§ **Data block**
Segment Open
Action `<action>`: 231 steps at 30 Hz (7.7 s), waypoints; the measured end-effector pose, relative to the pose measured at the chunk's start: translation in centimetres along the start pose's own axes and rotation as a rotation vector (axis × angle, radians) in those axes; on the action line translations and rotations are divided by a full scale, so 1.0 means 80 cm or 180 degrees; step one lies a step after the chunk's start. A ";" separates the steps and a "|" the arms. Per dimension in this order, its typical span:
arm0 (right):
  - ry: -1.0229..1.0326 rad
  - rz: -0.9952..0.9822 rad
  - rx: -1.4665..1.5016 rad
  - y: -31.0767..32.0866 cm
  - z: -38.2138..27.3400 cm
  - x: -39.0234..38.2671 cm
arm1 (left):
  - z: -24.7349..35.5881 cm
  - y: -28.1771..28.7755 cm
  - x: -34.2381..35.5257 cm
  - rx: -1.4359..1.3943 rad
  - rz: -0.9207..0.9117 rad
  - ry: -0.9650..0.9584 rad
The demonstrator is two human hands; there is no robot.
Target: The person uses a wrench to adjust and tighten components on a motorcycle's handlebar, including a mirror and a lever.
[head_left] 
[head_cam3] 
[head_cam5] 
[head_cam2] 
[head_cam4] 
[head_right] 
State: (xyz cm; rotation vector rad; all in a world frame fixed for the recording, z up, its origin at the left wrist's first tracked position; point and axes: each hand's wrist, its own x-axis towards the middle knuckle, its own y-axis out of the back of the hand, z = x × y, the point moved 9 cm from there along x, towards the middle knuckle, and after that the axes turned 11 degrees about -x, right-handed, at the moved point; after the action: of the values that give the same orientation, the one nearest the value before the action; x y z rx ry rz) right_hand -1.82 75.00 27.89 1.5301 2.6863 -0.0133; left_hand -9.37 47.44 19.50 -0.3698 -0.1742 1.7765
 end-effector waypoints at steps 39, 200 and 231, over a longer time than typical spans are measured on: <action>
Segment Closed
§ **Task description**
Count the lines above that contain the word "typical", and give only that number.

§ **Response box**
2